Population (31 December 2010)
- • Total: 27,394
- • Density: 276.4/km^{2} (715.9/sq mi)
- Demonym: Putignanesi
- Time zone: UTC+1 (CET)
- • Summer (DST): UTC+2 (CEST)
- Postal code: 70017
- Dialing code: 080
- Patron saint: Saint Stephen
- Saint day: 3 August
- Website: Official website

= Putignano =

Putignano (Barese: Putignàane) is one of the neighborhoods of the Italian town Bari. With 26,644 inhabitants it is located in the Murgia of the Metropolitan City of Bari, in Apulia, southern Italy. It is known for its ancient Carnival, for textile manufacturing companies and for karst caves.

==Physical geography==
Putignano rises in a hilly position in the Murgia of trulli and caves, at an altitude of 372 m s.l.m. The territory, which covers an area of 99.11 km^{2} and has an altitude of between 293 and 456 m asl, is morphologically made up of a series of terraces composed of layers of limestone positioned on irregular levels.

==Origin of the name==
There are various conjectures around the origin of the toponym:

- from Potamos (river), because the city was in ancient times crossed by a canal from the ancient center of Frassineto, near Gioia del Colle;
- from Puteus insanus (pit that makes folle) or from Puteus janus, because of the ancient custom of depositing the must in the country cisterns;
- from Apollo Pithunis (slayer of the snake Python) from which Pethunianum derives.
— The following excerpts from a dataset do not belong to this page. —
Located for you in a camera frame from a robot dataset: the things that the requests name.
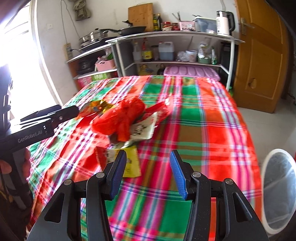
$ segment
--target tablecloth
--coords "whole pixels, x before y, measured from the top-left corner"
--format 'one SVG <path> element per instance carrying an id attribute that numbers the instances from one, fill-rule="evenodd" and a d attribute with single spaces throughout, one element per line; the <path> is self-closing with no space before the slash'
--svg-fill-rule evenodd
<path id="1" fill-rule="evenodd" d="M 177 149 L 195 171 L 210 179 L 232 178 L 261 217 L 260 171 L 247 126 L 222 84 L 210 78 L 131 76 L 92 82 L 66 106 L 91 100 L 116 103 L 135 96 L 149 107 L 168 96 L 173 112 L 152 139 L 137 144 L 142 176 L 124 178 L 114 201 L 106 201 L 114 240 L 183 240 L 191 206 L 179 195 L 169 154 Z M 96 147 L 108 147 L 106 136 L 93 133 L 94 118 L 72 119 L 55 135 L 30 146 L 29 185 L 34 195 L 31 227 L 53 193 L 71 178 L 81 181 L 102 170 Z M 85 199 L 81 203 L 82 237 L 87 240 Z M 215 236 L 212 202 L 210 240 Z"/>

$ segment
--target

This is due to the alleged presence of a sanctuary of Apollo inside a cave near Monte Laureto, a high hill in the Agro putignanese;
- from Pytna, ancient center of the island of Crete, from which an ancient tribe is thought to have lived in the territory in ancient times;
- from puteus, due to the large quantity of wells present in the territory;
- from an ancient noble name, Potinius, Putinius, from which the Latin form Putinianum would have derived.

==History==
Putignano originated from an ancient Peuceta center. There are numerous archaeological finds such as vases, coins, weapons, found in ancient burials. It is conceivable, in the absence of further evidence, that it prospered during the age of Magna Graecia, until it subsequently became a Roman municipium. The center decayed over the centuries.

Around the year 1000 the territory of Putignano became the property of the Benedictine monks who resided in the Abbey of Santo Stefano di Monopoli. Since then small families of peasants began to live in the territory of Putignano in the service of the Benedictines. Over the years the population progressively increased, so that a small agricultural center was born, which developed over the centuries.
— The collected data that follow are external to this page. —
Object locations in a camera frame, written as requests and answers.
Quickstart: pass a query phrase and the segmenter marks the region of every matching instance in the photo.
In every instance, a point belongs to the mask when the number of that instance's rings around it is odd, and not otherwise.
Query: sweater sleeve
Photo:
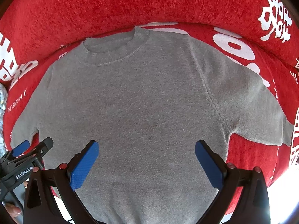
[[[48,68],[17,119],[11,135],[10,145],[12,148],[18,146],[24,140],[28,140],[31,144],[33,136],[39,133],[39,126],[47,105],[47,87],[51,80],[51,74],[52,67]]]
[[[261,77],[201,41],[190,43],[210,100],[230,131],[250,141],[290,146],[294,126]]]

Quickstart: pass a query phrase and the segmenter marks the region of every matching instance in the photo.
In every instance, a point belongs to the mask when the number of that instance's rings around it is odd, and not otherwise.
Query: black clamp
[[[226,224],[270,224],[267,186],[262,170],[238,169],[226,164],[205,141],[198,141],[195,154],[212,186],[219,189],[217,196],[196,224],[218,224],[234,196],[237,187],[243,190],[231,219]]]
[[[0,159],[0,202],[9,191],[29,178],[34,167],[44,168],[42,157],[53,147],[53,140],[48,137],[32,151],[21,155],[29,147],[29,141],[24,141]]]
[[[80,188],[99,154],[99,145],[90,141],[81,153],[56,169],[34,168],[27,186],[24,202],[24,224],[69,224],[63,219],[51,190],[57,187],[70,216],[76,224],[99,224],[75,190]]]

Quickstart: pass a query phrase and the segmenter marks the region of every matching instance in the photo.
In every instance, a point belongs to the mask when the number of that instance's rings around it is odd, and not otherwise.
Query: white chinese character
[[[290,71],[290,73],[291,73],[292,77],[295,79],[295,82],[298,84],[297,74],[294,72],[291,72],[291,71]]]
[[[299,108],[297,110],[297,114],[296,114],[296,118],[295,118],[289,167],[291,165],[296,164],[296,161],[297,161],[298,156],[299,156],[299,144],[298,144],[298,138],[297,137],[299,137]]]
[[[26,64],[20,65],[19,69],[16,71],[16,73],[13,77],[13,80],[11,81],[10,89],[12,89],[12,87],[18,82],[19,78],[24,76],[28,71],[32,70],[36,66],[38,66],[37,60],[33,60],[30,62],[27,62]]]
[[[268,0],[269,7],[263,7],[262,15],[258,18],[261,22],[262,30],[269,30],[271,25],[272,30],[265,36],[261,37],[262,41],[267,41],[270,35],[275,31],[275,38],[280,38],[284,43],[290,40],[291,35],[288,33],[288,25],[292,25],[292,19],[289,17],[288,10],[283,6],[282,2],[278,0]],[[266,14],[269,13],[269,19],[266,21]]]
[[[64,57],[67,53],[68,53],[68,52],[64,52],[62,55],[60,55],[60,56],[58,57],[58,59]]]
[[[3,39],[3,34],[0,33],[0,41]],[[10,41],[5,38],[3,44],[0,44],[0,63],[4,61],[3,67],[0,69],[0,79],[3,81],[9,81],[15,74],[18,64],[16,63],[15,54],[13,49],[8,50]]]
[[[299,59],[296,59],[296,61],[297,61],[297,64],[294,67],[299,69]]]

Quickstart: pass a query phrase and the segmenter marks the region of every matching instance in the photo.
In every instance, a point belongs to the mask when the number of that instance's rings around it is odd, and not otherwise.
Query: fingernail
[[[15,207],[15,208],[14,208],[14,212],[17,213],[17,214],[19,215],[19,214],[22,213],[22,210],[21,210],[21,208],[19,208],[19,207]]]

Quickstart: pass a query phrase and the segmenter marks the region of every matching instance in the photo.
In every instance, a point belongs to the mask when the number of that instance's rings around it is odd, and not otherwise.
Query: gray sweater
[[[76,191],[94,218],[194,224],[217,194],[196,159],[198,140],[225,160],[232,133],[290,145],[293,127],[250,69],[188,35],[136,27],[88,38],[53,63],[11,145],[51,137],[44,162],[56,168],[98,141],[100,156]]]
The Benedictine domination dates back to some events concerning Frederick II of Swabia. He loved to hunt in the territories of Bari, in fact he also had a residence in Gioia del Colle. Putignano was also dear to him, so much so that he had a castle built immediately outside the town. Preparing to enter the city, the people of Putignano denied him access, on the advice of the Benedictines, siding with the Pope who had excommunicated the emperor. From then on his love for the city became hatred for the infidelity he suffered, destroying the castle, of which today no trace remains and severely ruining the walls.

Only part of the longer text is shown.